_INFORMATION PROVIDED_
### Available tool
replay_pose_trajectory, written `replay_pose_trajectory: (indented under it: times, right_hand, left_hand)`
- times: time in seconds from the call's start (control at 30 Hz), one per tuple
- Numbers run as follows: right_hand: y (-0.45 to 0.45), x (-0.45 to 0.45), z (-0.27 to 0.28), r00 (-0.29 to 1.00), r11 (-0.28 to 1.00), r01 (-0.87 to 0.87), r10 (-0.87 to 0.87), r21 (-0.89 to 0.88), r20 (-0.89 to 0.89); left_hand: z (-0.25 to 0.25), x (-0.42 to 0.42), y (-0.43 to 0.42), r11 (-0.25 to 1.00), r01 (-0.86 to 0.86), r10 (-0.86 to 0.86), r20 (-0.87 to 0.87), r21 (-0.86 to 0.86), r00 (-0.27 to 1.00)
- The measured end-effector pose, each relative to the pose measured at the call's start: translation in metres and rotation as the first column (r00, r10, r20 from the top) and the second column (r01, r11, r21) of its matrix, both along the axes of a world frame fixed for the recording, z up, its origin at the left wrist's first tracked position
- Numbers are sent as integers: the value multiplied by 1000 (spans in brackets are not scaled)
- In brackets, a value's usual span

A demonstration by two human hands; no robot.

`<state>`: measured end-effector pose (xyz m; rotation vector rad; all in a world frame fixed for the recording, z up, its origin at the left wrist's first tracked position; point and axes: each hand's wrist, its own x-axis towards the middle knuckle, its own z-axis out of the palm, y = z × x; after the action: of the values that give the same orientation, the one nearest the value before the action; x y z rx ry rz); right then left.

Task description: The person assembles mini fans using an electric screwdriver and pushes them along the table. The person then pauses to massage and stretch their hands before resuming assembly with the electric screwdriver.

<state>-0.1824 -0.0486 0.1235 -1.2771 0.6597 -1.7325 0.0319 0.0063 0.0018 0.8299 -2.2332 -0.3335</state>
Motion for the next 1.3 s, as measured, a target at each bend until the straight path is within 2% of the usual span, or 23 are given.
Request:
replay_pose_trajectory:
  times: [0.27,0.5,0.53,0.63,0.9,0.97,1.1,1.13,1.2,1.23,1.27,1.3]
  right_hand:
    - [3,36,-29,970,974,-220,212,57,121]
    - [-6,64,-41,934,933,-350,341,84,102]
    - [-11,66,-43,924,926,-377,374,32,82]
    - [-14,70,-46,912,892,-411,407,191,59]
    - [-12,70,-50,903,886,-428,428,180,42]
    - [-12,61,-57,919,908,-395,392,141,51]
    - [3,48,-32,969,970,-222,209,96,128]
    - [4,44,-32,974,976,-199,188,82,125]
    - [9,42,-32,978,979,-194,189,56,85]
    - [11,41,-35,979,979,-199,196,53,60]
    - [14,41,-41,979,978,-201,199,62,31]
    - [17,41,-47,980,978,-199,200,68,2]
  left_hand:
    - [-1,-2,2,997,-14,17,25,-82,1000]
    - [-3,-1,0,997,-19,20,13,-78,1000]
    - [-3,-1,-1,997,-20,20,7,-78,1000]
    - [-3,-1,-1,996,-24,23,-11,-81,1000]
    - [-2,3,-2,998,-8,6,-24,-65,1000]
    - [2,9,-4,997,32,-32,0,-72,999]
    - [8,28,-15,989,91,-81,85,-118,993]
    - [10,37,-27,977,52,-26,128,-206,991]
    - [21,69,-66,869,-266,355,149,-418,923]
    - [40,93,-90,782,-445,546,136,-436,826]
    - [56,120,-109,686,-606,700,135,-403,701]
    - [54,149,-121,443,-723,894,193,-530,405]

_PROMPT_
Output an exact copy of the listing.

_SOLUTION TO THIS PROBLEM_
### Available tool
replay_pose_trajectory, written `replay_pose_trajectory: (indented under it: times, right_hand, left_hand)`
- times: time in seconds from the call's start (control at 30 Hz), one per tuple
- Numbers run as follows: right_hand: y (-0.45 to 0.45), x (-0.45 to 0.45), z (-0.27 to 0.28), r00 (-0.29 to 1.00), r11 (-0.28 to 1.00), r01 (-0.87 to 0.87), r10 (-0.87 to 0.87), r21 (-0.89 to 0.88), r20 (-0.89 to 0.89); left_hand: z (-0.25 to 0.25), x (-0.42 to 0.42), y (-0.43 to 0.42), r11 (-0.25 to 1.00), r01 (-0.86 to 0.86), r10 (-0.86 to 0.86), r20 (-0.87 to 0.87), r21 (-0.86 to 0.86), r00 (-0.27 to 1.00)
- The measured end-effector pose, each relative to the pose measured at the call's start: translation in metres and rotation as the first column (r00, r10, r20 from the top) and the second column (r01, r11, r21) of its matrix, both along the axes of a world frame fixed for the recording, z up, its origin at the left wrist's first tracked position
- Numbers are sent as integers: the value multiplied by 1000 (spans in brackets are not scaled)
- In brackets, a value's usual span

A demonstration by two human hands; no robot.

`<state>`: measured end-effector pose (xyz m; rotation vector rad; all in a world frame fixed for the recording, z up, its origin at the left wrist's first tracked position; point and axes: each hand's wrist, its own x-axis towards the middle knuckle, its own z-axis out of the palm, y = z × x; after the action: of the values that give the same orientation, the one nearest the value before the action; x y z rx ry rz); right then left.

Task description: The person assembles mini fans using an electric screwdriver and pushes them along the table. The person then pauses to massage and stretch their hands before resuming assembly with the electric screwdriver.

<state>-0.1824 -0.0486 0.1235 -1.2771 0.6597 -1.7325 0.0319 0.0063 0.0018 0.8299 -2.2332 -0.3335</state>
Motion for the next 1.3 s, as measured, a target at each bend until the straight path is within 2% of the usual span, or 23 are given.
Request:
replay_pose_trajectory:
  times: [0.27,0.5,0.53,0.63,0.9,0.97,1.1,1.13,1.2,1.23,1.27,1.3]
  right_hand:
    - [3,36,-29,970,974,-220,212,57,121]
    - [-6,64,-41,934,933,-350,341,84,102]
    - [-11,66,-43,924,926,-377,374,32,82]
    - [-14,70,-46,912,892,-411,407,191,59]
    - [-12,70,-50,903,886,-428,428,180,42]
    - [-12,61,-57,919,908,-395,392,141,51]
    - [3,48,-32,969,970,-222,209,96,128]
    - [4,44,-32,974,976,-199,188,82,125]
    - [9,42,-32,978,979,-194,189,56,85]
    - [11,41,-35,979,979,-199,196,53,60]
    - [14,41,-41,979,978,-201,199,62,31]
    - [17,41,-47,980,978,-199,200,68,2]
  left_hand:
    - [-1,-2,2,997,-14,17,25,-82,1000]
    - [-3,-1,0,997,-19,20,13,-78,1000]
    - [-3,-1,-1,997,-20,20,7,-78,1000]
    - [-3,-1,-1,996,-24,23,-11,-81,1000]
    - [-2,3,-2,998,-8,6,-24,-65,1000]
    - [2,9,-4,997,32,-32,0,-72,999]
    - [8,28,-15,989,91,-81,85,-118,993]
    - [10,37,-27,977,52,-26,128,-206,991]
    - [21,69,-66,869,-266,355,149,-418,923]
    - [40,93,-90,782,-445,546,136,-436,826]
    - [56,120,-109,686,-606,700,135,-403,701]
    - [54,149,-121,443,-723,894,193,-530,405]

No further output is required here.